All statements were scored on a five-point ordinal scale (‘totally disagree’ to ‘totally agree’) and average domain scores were used for analyses.26 More information about the psychometric validity of the outcome measures, as well as detailed assessment procedures have been described elsewhere.13 and 18 The assessment procedure was as follows: at home, the parents and children completed the AQuAA, the Multidimensional Fatigue Scale, and the attitude questionnaires. At the hospital body height and weight were measured, and several family characteristics were determined (siblings, parental

marital status, parental educational level and sports frequency of the immediate family).
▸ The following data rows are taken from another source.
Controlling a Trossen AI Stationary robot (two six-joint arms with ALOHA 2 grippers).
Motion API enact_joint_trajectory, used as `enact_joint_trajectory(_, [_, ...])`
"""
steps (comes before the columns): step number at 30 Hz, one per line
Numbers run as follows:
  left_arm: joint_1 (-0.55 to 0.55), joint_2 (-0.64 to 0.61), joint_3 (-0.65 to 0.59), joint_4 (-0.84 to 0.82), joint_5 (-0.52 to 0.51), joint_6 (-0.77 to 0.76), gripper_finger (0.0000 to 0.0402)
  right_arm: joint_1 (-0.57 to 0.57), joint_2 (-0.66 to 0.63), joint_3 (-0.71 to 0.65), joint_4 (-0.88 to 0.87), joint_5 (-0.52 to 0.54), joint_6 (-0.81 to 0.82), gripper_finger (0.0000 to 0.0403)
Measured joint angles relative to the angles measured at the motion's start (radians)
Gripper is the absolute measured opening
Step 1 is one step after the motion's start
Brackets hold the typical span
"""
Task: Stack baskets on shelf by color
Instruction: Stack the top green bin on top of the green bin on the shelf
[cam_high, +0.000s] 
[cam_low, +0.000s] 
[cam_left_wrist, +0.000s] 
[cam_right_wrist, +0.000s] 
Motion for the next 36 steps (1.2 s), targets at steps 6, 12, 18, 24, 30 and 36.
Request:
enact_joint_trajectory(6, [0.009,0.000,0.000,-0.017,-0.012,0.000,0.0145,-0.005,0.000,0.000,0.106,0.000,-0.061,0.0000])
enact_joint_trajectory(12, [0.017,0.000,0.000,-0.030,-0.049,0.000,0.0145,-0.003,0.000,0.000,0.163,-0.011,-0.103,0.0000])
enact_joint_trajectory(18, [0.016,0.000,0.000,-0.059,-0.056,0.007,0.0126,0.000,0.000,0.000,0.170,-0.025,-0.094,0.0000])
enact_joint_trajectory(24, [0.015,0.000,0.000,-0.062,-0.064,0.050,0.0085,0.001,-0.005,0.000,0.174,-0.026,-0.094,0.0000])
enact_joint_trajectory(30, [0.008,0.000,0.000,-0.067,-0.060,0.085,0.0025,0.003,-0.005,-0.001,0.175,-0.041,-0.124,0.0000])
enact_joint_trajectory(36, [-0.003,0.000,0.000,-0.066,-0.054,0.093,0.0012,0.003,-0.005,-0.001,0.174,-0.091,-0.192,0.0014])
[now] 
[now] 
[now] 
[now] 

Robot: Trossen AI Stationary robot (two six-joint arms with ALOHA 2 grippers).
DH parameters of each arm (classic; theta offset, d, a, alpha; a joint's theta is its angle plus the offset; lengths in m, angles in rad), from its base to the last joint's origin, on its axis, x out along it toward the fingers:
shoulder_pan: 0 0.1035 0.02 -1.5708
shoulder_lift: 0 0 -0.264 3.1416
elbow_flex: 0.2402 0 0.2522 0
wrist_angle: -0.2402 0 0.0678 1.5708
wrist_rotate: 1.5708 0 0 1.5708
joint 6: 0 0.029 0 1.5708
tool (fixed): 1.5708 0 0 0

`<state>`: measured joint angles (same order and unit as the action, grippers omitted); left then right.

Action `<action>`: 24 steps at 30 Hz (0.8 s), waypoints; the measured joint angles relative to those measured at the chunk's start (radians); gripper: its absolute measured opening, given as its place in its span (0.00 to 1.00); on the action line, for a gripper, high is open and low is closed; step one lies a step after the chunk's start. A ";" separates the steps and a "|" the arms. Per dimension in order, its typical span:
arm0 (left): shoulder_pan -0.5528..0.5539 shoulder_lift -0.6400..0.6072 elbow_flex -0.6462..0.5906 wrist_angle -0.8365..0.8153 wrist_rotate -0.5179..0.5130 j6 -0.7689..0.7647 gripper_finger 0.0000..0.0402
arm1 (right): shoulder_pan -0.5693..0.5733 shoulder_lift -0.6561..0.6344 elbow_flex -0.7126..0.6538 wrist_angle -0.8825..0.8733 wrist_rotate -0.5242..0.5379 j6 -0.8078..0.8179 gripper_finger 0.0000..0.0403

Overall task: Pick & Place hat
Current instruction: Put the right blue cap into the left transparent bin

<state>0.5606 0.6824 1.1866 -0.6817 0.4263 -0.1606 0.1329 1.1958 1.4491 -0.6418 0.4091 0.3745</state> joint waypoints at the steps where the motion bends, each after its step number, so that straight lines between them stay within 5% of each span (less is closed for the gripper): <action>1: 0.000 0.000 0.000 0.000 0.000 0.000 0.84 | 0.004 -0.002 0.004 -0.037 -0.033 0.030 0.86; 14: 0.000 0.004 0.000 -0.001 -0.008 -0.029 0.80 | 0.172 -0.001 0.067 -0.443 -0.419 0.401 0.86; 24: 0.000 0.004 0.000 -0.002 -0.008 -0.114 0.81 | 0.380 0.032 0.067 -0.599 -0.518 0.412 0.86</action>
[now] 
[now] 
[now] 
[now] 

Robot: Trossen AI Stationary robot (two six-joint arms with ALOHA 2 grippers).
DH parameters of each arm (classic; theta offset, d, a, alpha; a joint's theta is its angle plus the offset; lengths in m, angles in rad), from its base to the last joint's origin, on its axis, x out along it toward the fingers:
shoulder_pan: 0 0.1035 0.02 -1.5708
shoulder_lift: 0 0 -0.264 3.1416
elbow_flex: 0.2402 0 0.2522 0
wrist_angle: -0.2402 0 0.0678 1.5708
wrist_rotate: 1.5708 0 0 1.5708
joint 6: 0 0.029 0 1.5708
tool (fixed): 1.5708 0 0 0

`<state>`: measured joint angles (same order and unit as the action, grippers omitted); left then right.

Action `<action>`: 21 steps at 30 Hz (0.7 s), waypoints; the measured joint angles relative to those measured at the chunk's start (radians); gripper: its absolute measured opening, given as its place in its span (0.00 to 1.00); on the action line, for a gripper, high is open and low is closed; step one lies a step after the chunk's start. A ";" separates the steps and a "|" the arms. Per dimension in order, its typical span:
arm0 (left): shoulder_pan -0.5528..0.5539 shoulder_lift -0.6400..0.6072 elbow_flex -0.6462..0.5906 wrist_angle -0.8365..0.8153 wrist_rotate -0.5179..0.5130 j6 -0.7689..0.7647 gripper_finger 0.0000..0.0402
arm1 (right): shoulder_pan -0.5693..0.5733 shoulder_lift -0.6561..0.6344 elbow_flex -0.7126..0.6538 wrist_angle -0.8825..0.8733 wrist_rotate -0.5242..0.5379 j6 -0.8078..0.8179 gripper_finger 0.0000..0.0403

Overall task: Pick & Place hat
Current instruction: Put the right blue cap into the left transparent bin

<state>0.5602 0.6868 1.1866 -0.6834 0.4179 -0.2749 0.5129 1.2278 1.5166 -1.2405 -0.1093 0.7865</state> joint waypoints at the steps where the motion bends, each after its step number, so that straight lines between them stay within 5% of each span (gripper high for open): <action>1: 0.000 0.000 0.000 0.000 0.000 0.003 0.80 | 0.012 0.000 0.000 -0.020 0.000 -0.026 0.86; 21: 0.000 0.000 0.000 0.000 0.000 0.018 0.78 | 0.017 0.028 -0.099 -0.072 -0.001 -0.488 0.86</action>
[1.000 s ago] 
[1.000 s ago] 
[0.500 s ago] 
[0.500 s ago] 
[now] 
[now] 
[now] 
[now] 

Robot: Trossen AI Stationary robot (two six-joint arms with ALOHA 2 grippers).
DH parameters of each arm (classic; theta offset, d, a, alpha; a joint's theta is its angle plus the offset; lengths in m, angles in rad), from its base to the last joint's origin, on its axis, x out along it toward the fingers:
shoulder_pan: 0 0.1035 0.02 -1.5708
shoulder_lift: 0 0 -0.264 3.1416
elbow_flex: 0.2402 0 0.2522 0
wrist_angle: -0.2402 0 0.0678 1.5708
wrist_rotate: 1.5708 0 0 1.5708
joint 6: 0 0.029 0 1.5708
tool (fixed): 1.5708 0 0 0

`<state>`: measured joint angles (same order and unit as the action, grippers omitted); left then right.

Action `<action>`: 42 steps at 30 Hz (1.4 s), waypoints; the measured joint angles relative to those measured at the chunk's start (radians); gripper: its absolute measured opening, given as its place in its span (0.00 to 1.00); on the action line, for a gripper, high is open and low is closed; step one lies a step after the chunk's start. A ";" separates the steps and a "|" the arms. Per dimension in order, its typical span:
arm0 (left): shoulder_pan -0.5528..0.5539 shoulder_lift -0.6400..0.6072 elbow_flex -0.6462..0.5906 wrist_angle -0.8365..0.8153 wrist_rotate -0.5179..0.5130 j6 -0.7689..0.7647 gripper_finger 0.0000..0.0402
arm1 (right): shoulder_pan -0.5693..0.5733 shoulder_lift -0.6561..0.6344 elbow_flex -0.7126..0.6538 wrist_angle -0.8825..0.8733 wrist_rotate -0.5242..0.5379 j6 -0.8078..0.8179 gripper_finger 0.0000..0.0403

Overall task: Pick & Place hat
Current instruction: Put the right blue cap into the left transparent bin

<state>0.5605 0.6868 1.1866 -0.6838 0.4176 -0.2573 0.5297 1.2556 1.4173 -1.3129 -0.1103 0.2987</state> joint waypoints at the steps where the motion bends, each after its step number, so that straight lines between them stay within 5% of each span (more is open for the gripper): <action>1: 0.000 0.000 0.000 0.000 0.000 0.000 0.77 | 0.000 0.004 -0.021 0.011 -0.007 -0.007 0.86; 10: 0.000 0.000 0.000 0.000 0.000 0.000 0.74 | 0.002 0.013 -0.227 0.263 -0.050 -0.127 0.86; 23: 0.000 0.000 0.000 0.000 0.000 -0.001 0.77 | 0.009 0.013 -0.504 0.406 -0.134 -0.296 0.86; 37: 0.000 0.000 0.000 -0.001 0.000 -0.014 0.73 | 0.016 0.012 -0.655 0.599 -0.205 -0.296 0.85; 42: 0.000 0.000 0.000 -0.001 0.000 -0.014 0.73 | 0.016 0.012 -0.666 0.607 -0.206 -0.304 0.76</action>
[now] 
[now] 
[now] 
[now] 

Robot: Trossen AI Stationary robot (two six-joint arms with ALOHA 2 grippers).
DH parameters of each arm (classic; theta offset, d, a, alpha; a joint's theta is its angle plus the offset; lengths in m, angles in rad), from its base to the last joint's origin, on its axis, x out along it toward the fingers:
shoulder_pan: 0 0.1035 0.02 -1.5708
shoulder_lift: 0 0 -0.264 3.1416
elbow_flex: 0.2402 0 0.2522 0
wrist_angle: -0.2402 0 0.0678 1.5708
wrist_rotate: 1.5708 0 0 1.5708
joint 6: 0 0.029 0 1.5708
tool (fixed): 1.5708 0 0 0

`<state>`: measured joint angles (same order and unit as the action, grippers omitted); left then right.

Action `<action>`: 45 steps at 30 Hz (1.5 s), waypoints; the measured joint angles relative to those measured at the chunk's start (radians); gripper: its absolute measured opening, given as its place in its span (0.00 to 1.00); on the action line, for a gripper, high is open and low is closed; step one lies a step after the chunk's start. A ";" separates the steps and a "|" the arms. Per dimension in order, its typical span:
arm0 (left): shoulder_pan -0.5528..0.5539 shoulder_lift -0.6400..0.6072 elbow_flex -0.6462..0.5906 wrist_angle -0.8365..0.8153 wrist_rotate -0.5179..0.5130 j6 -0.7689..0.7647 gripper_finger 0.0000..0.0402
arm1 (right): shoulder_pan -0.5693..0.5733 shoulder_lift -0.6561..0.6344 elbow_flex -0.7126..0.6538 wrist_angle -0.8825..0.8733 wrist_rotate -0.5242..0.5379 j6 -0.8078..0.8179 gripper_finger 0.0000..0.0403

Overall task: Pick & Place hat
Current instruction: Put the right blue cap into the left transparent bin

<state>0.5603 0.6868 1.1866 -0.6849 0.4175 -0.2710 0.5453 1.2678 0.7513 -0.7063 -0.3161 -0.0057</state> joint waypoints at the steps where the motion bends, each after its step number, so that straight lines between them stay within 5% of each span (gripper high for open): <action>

Selective motor control was assessed with the INCB024360 cost modified Trost test, during which the ability of children to dorsiflex the ankle and extend the knee in an isolated movement was scored in four categories: N/A = not able to make the movement, 0 = completely synergistic, 1 = partly synergistic, 2 = no synergy.27 Scores for each joint and leg were added to obtain a total score for

selective motor control. Parents also indicated the sports frequency of immediate family members in five categories (from 1 = never to 5 = daily), from which a mean score was SB203580 nmr calculated. Children then completed mobility capacity assessments and fitness tests, after which the ca-librated accelerometer was provided to register walking activity for one week. Additionally, children and parents received a diary to record their daily activities and accelerometer registration time. Information on data processing and controlling data quality of the accelerometer has been described elsewhere.18 A priori sample size calculation indicated that 22 children were needed in each group to detect a clinically relevant difference of 1000 strides per day between groups.28 Power was set at 80%, significance level at 5% and the standard deviation of the difference was set at 1175 strides (unpublished pilot data of over Dutch children with cerebral palsy). To allow for 10% loss

to follow-up, 25 children were included in each group. To determine the intervention effect, intention-to-treat analyses were performed using linear regression, or logistic regression for dichotomous outcomes (p < 0.05). Outcomes at 4 months, 6 months, and 12 months were the dependent variables, and group allocation and the measured outcome at baseline were the independent variables in the analyses. To correct for performing statistical tests over multiple time points, the critical p-value was divided by the number of tests performed, resulting in an alpha < 0.025 for outcomes measured three times, and an alpha < 0.017 for outcomes measured four times. Variables with non-normally distributed residuals were logarithmically transformed prior to performing linear regression analyses, after which the results were transformed back, providing a between-group change ratio.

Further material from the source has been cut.